Coefficient:  groupingL2Larvae 
               logFC    logCPM        F       PValue          FDR
FBgn0027527 6.318665 11.148756 42854.72 1.132951e-41 1.684584e-37
FBgn0037424 6.417770  9.715826 33791.15 2.152507e-40 1.518091e-36
FBgn0037430 6.557774  9.109132 32483.00 3.510727e-40 1.518091e-36
FBgn0037414 6.337846 10.704514 32088.92 4.083908e-40 1.518091e-36
FBgn0029807 6.334590  9.008720 27648.19 2.585312e-39 7.688200e-36
FBgn0037224 7.055635  9.195077 24593.62 1.102456e-38 2.732070e-35
FBgn0037429 6.623619  8.525136 24122.44 1.400960e-38 2.975840e-35
FBgn0030340 6.176390  8.500866 23111.55 2.380783e-38 4.424983e-35
FBgn0029716 5.167089  8.977840 22556.01 3.218122e-38 5.316695e-35
FBgn0243586 6.966873  7.769756 21465.47 5.945208e-38 8.839930e-35

Interpreting the data

Column 1 shows the gene tcs of interest
logFC = log Fold Change meaning a measure of the differences between the two samples, basic average of expression
logCPM = log Counts per Million, (similar (sim) to the average (av) expression value of gene across samples) accounts for large number of gene tcs.
Column 4, 5, 6 are the results of statistical test.
1. Column 6, FDR (false detection rate) is most relevant because it is a p-value that has been corrected for the number of tests we’re conducting, but makes more sense as adjusted to decrease the probability of false detection.
FDR can see that a number of gene tcs are differentially expressed genes between two treatments

Doing some Preliminary Research

Looking up gene names on the flybase database.

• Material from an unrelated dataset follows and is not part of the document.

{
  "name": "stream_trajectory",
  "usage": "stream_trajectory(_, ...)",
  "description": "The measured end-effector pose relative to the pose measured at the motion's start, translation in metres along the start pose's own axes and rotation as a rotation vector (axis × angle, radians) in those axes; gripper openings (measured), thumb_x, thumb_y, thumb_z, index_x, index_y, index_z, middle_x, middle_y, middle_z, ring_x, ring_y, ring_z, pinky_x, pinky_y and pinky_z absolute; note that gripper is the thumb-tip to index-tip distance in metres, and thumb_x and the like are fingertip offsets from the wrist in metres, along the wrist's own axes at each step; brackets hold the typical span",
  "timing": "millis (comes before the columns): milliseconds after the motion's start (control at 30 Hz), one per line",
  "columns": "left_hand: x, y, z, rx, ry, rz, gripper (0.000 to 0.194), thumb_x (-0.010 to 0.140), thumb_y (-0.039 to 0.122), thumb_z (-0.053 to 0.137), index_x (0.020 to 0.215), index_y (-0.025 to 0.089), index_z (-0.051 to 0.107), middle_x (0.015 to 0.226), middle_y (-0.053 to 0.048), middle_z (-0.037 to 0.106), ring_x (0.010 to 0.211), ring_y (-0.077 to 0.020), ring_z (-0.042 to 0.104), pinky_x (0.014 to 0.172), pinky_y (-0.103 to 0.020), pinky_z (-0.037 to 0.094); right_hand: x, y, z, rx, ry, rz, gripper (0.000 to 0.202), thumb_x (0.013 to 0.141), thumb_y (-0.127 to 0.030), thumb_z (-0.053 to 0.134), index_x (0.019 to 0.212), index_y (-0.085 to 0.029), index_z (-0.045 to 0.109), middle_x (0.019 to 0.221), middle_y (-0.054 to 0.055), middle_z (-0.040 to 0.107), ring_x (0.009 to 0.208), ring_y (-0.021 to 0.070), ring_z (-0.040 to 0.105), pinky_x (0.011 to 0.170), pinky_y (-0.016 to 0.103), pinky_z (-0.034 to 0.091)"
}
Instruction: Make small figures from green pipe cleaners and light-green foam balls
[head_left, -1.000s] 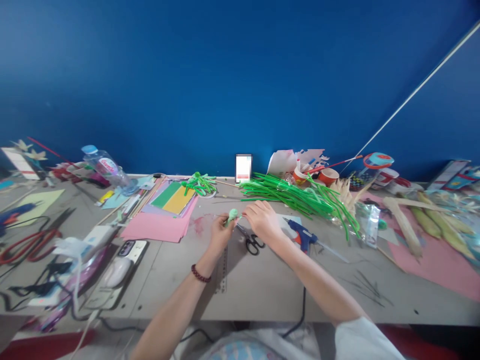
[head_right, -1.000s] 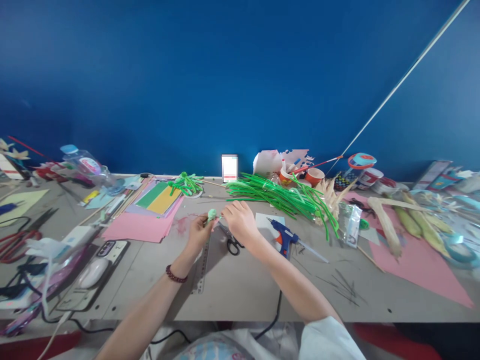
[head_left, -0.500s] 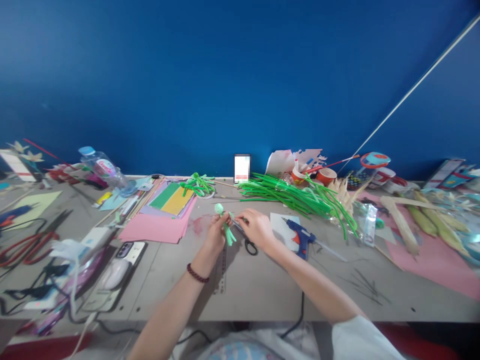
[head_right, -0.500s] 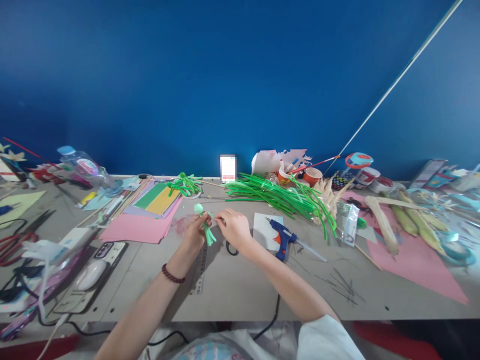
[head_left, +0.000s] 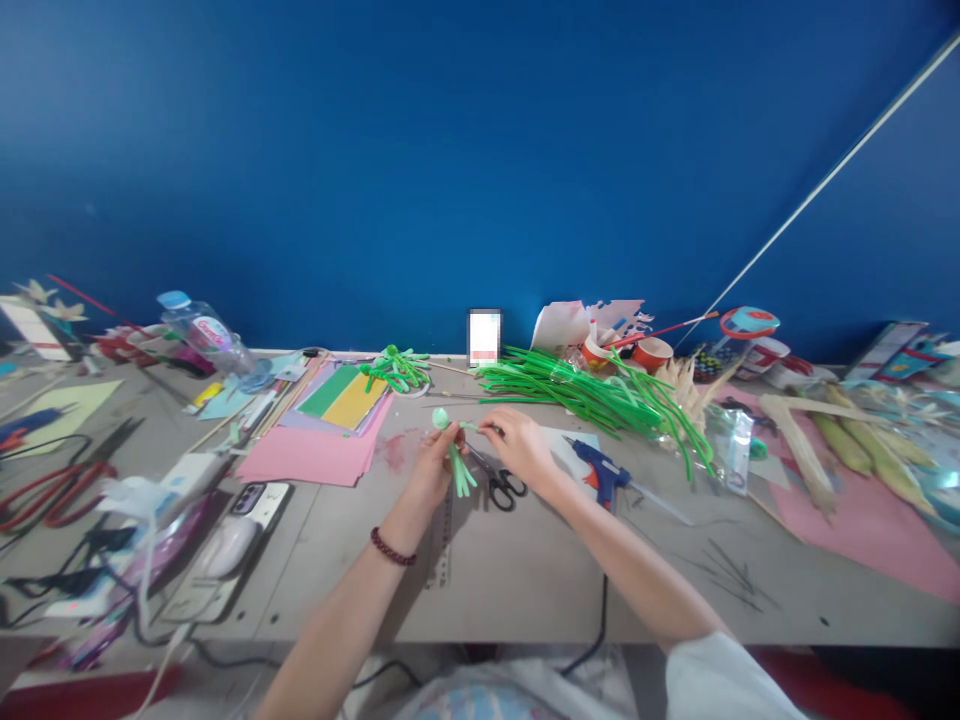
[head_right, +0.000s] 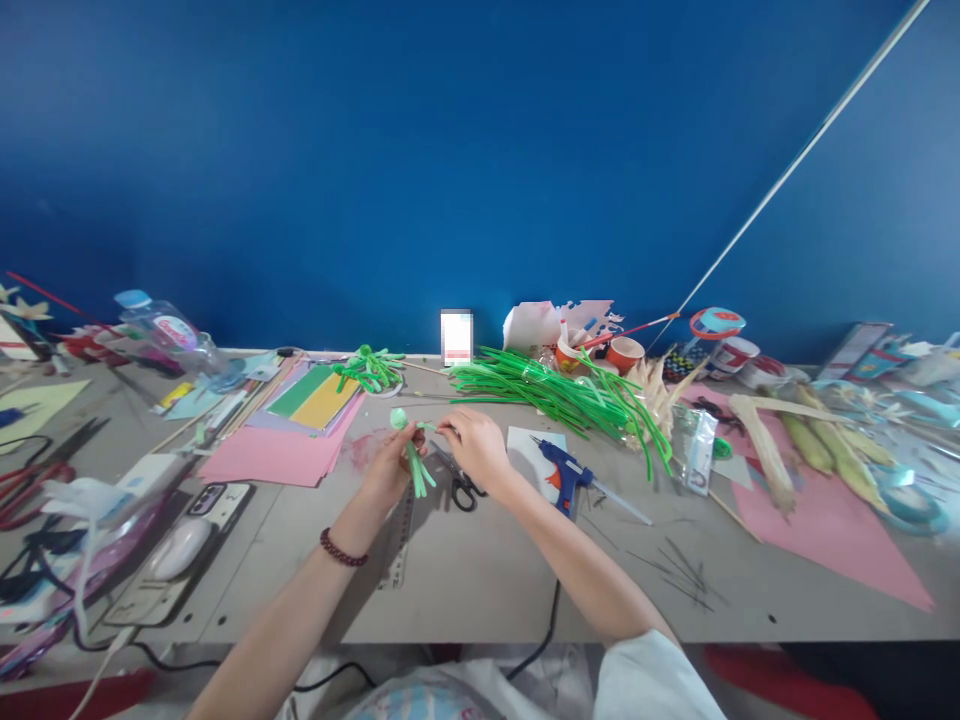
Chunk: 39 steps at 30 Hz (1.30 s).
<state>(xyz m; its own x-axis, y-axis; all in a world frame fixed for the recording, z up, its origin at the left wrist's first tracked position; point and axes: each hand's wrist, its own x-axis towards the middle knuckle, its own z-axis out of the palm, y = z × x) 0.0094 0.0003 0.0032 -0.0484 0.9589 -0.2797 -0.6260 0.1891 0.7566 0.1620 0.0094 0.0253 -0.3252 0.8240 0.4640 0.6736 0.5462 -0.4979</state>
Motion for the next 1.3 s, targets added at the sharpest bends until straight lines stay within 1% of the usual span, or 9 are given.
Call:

FBgn0000022, it makes sense that this gene would be differentially expressed between instar 1 and instar 2 as the nervous system grows and changes in the instar step.

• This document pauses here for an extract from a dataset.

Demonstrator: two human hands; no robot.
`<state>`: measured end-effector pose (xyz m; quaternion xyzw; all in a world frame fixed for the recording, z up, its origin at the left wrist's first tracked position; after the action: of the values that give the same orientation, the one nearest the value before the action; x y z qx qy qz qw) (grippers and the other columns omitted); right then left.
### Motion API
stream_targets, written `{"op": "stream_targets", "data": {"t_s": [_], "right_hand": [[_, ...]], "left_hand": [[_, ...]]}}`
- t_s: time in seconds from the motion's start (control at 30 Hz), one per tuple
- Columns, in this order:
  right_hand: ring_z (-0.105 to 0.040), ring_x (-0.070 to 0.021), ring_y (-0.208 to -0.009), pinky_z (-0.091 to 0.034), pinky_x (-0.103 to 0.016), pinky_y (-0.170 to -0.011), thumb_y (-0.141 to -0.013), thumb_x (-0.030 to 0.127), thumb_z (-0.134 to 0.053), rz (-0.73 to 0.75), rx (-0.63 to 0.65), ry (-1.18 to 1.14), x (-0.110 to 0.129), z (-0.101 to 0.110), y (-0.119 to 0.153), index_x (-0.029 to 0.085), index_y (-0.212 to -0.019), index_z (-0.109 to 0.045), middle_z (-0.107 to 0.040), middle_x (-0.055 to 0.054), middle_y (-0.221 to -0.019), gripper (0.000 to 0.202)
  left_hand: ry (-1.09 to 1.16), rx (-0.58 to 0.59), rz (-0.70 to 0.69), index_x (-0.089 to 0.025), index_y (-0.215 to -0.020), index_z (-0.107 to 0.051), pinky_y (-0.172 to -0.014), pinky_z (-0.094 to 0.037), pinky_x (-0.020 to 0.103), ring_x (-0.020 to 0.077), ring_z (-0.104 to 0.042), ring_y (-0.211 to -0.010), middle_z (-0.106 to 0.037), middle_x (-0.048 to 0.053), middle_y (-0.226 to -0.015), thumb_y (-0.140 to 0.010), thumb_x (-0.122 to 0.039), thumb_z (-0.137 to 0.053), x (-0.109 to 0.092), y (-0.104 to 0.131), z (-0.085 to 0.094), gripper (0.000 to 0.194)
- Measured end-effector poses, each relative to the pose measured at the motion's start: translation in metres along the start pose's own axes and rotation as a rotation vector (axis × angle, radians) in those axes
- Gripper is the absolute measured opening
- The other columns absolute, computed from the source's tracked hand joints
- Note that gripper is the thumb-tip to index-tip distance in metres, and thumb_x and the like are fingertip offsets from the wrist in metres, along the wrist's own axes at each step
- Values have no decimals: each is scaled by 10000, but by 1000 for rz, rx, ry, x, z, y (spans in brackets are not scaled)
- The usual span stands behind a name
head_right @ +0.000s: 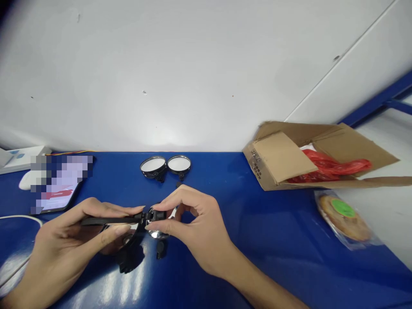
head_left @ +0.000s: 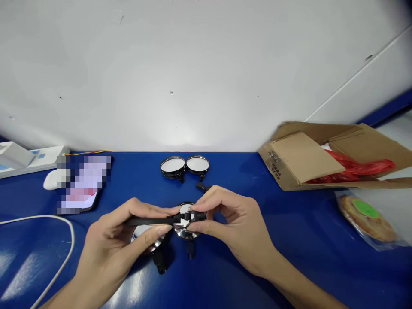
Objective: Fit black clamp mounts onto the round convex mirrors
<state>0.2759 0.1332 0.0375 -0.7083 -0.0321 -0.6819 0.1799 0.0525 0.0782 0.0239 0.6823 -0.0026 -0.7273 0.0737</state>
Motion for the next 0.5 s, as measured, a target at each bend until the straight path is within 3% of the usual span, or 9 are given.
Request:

FBgn0027527, this gene is differential expressed between instar 1 and 2 because it seems like if there is one copy or three copies the dp will die. (Flies with either one copy or three copies of Tpl die as late embryos or early first instar larvae. (Adapted from FBrf0173211 and FBrf0217655).)

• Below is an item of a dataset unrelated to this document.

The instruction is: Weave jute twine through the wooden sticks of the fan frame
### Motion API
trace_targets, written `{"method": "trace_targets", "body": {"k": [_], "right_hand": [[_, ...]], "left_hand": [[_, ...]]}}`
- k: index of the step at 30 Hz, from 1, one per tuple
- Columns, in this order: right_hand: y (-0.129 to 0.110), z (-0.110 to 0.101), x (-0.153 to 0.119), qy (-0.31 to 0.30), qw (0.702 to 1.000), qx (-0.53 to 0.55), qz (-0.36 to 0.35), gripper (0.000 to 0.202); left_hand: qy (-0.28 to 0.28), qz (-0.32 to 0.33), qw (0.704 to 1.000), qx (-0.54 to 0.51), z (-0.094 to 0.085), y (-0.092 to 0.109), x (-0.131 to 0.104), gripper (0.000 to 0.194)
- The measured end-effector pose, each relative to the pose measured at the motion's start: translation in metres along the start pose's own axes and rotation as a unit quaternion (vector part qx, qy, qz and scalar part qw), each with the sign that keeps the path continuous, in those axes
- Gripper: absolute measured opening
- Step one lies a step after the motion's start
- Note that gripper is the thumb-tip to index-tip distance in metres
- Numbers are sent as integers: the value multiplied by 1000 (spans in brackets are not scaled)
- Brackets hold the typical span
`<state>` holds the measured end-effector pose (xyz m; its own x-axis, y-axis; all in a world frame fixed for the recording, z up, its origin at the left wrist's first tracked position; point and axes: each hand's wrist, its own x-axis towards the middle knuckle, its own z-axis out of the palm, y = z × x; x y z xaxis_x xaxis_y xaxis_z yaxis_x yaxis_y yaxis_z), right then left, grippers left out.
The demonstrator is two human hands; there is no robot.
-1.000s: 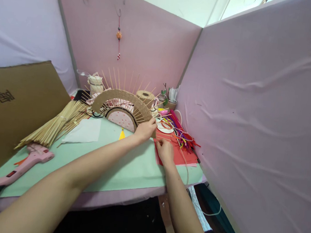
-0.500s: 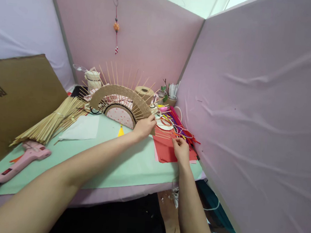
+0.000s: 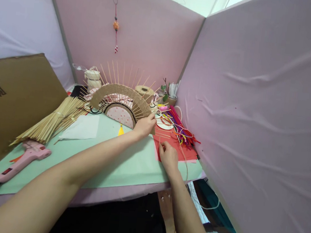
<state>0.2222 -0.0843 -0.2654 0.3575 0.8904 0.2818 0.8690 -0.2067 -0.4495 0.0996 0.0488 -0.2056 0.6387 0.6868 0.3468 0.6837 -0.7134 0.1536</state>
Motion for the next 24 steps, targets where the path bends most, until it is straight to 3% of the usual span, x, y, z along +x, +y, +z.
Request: {"method": "trace_targets", "body": {"k": [3,7,11,15,20,24], "right_hand": [[0,-1,1,-11,999,-36,17,28],[-7,0,0,-20,998,-64,-12,40],[-23,0,6,-34,993,-89,-63,46],[-29,-9,19,-16,994,-91,-49,49],[-14,-19,25,39,994,69,-75,43],[-1,-17,31,21,950,303,-68,40]], "left_hand": [[6,-1,1000,-7,-2,0,0,29],[20,-11,999,-45,-11,-1,5,27],[57,-6,993,-107,-30,-4,12,20],[117,38,983,-137,-52,-7,15,19],[157,40,977,-142,-73,-9,11,22],[137,48,979,-141,-83,-4,5,23]]}}
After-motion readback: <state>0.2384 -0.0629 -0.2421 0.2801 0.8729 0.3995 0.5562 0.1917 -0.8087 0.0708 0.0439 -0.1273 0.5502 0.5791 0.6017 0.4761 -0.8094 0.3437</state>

FBgn0037424, protein coding gene, and is differentially expressed because of the morphological changes between instar 1 and 2, it is a prevalent gene in many significant structures.

Summary:

Learned how to use edgeR to analyze r-seq data and to compare RNA-seq data from two treatments of dp. I was able to use the final differential expression analysis and see the genes with the highest measure of differences between the two samples. Using flybase was interesting and gave further info on what each gene did and why or why not it was differentially regulated between each instar.